My dad wanted to stay in the army and applied for Officers Candidate School. He received endorsements from his superiors but somewhere up the chain of command someone stated that he was too old for OCS, the army was trying to revitalize with younger officers. I have to laugh at this because it was this same youth movement that almost kept Gen. George Patton out of WW II, some felt he was too old for field command.

Denied OCS, my dad finished his tour of duty and came home, graduated from ETSC, it was a college and not a university back then, and carried on with his life.

I remember in my later years that my dad always flew an American flag on various holidays. After us kids moved out and my parents moved into their condo he would fly the flag every day. Putting up in the morning and taking it down in the evening or when the weather turned bad.

He even put up the flag the morning he went into the hospital for surgery. Sadly he never came home as cancer claimed him a few days later.

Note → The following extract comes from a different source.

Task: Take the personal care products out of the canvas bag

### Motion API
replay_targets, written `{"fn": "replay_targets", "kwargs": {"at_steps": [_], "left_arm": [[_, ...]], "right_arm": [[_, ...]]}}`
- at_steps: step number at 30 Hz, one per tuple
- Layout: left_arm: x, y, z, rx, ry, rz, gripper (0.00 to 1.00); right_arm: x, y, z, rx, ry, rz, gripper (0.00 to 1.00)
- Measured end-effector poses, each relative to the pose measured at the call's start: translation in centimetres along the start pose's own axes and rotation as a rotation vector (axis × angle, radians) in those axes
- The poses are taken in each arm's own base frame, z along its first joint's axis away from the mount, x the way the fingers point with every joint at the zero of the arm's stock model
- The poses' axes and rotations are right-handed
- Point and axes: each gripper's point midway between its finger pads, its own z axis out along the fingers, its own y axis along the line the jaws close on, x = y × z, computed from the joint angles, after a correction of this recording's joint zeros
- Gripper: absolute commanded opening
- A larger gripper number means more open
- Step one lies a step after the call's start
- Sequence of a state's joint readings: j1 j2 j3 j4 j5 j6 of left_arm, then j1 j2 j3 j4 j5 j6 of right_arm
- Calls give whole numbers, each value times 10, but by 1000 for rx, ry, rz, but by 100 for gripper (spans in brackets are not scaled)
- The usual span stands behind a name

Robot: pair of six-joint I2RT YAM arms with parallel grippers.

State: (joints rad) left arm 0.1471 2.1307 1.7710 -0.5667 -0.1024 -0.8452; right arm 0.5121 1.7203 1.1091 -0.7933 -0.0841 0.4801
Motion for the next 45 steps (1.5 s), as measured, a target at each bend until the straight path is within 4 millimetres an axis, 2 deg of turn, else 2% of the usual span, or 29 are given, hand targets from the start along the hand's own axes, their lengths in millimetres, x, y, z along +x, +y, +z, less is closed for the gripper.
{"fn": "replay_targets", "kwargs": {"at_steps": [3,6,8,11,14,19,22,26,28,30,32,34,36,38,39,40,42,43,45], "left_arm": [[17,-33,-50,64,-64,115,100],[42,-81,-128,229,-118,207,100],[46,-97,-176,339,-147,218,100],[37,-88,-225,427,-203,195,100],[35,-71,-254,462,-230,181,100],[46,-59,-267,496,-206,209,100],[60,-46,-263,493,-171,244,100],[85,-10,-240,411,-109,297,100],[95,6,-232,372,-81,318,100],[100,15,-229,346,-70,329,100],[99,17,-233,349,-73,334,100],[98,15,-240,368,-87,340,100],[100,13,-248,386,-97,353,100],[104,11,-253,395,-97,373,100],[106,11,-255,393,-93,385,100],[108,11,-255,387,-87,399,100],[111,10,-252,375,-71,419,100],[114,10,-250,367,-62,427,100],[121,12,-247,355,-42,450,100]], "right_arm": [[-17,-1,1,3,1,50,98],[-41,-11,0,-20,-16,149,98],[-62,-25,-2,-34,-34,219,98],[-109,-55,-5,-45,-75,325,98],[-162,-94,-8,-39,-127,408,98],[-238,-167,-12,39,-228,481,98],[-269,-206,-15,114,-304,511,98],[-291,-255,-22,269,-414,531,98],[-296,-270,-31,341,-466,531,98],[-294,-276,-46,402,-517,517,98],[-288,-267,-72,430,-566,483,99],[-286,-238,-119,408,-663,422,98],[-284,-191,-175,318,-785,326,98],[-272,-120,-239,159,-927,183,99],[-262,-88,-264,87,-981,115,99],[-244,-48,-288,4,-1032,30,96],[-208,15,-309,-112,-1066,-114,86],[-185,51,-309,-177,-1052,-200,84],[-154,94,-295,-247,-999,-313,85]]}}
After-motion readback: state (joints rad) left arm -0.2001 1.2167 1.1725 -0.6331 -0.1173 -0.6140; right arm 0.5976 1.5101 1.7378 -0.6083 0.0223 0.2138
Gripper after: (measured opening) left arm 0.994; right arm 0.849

The flag flew unattended for several months until one day I was visiting and happened to notice it. The colors had faded and it had gotten hung in a tree limb. I took the old flag down, rolled it up, and put it in my car planning to turn it over to the VFW or American Legion for proper disposal.

The day came to turn it over but suddenly I didn’t have the heart. As I looked at that faded old flag it struck me, this is my father’s flag. 

He put this flag up every morning and took it down every evening. He defended this flag around the world. He faced this flag, ball cap over his heart, before every ball game he pitched.

As I sat in my car with tears in my eyes I realized that this flag stood for more than a nation, it stood for family. The passing of morals, dreams, ideas and beliefs from father to son, generation to generation dating all the way back to the founding of this nation. I took the old flag home.

My dad had that flag for years, as long as he took care of it the colors stayed bright and true. It only took a few months being left unattended for the colors to fade and the flag fall into disrepair. 

The same could be said for the freedoms we enjoy in this country. As long as we stay vigilant our freedoms could last for centuries. If we let down our guard our freedoms will fade like the colors in that old flag.

I have already placed a small flag on my dad’s grave and this Memorial Day I will fly my flag to honor the service of my father and all those who served with, before and after him. 

My father’s flag will remain safe inside to remind me why they served as well as provide cherished memories his life.